**Problem details**.
In the data, find the word "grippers" and copy out every line that has it.

**Data records**.
==================================================
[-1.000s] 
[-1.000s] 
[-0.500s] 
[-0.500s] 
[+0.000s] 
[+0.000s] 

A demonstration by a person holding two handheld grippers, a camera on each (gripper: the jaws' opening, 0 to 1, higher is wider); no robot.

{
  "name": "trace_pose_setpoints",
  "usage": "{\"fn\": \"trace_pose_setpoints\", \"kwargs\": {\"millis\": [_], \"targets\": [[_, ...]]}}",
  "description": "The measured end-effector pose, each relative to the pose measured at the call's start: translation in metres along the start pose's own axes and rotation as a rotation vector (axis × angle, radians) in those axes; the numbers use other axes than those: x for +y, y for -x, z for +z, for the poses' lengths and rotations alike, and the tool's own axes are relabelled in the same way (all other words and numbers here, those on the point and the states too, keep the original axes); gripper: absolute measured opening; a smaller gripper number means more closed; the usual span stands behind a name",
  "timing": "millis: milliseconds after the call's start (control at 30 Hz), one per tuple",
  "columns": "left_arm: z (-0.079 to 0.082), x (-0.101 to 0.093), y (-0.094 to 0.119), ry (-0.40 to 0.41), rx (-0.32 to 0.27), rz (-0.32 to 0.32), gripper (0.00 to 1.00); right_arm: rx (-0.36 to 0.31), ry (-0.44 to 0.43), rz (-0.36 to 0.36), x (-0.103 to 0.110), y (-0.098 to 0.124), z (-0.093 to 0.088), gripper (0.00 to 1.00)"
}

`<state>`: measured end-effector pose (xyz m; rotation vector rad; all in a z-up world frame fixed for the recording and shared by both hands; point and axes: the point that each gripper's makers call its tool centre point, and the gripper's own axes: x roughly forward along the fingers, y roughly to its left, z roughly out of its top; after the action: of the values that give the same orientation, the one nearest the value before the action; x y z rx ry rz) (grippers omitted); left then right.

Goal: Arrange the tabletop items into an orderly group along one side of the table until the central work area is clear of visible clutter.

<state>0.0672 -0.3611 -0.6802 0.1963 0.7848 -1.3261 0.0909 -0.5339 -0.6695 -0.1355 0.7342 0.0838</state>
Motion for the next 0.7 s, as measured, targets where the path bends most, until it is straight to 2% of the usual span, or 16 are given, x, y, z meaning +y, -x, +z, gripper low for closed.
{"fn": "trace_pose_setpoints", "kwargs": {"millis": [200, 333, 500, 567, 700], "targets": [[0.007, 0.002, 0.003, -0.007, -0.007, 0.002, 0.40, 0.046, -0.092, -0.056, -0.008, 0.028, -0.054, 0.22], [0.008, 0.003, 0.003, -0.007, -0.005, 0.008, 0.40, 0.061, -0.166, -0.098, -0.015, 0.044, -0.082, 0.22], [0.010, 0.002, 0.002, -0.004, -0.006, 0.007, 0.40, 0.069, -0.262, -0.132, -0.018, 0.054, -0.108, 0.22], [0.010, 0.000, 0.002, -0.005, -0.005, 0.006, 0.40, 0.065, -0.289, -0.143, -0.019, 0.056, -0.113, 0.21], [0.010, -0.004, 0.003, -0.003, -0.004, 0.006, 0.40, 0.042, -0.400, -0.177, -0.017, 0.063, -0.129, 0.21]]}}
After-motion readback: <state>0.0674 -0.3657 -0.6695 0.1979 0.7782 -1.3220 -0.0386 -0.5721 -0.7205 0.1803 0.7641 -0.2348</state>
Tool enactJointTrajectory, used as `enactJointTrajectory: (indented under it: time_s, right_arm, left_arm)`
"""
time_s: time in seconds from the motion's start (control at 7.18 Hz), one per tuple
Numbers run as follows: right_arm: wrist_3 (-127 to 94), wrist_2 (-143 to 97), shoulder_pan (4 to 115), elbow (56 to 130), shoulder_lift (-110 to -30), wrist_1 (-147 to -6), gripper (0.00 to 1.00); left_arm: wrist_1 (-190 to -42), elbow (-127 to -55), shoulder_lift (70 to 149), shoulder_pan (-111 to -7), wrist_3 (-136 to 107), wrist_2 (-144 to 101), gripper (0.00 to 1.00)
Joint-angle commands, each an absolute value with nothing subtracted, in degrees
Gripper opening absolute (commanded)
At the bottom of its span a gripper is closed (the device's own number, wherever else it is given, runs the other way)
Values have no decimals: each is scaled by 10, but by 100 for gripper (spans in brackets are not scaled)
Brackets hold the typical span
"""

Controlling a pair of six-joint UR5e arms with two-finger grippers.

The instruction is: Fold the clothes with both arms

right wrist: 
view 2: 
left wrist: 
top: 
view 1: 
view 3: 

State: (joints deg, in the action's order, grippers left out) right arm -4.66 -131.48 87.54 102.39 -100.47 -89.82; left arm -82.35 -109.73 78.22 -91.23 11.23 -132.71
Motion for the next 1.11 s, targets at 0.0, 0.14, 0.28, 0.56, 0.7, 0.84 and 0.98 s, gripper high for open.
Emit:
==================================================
**Response area**.
A demonstration by a person holding two handheld grippers, a camera on each (gripper: the jaws' opening, 0 to 1, higher is wider); no robot.
`<state>`: measured end-effector pose (xyz m; rotation vector rad; all in a z-up world frame fixed for the recording and shared by both hands; point and axes: the point that each gripper's makers call its tool centre point, and the gripper's own axes: x roughly forward along the fingers, y roughly to its left, z roughly out of its top; after the action: of the values that give the same orientation, the one nearest the value before the action; x y z rx ry rz) (grippers omitted); left then right.
Controlling a pair of six-joint UR5e arms with two-finger grippers.
State: (joints deg, in the action's order, grippers left out) right arm -4.66 -131.48 87.54 102.39 -100.47 -89.82; left arm -82.35 -109.73 78.22 -91.23 11.23 -132.71

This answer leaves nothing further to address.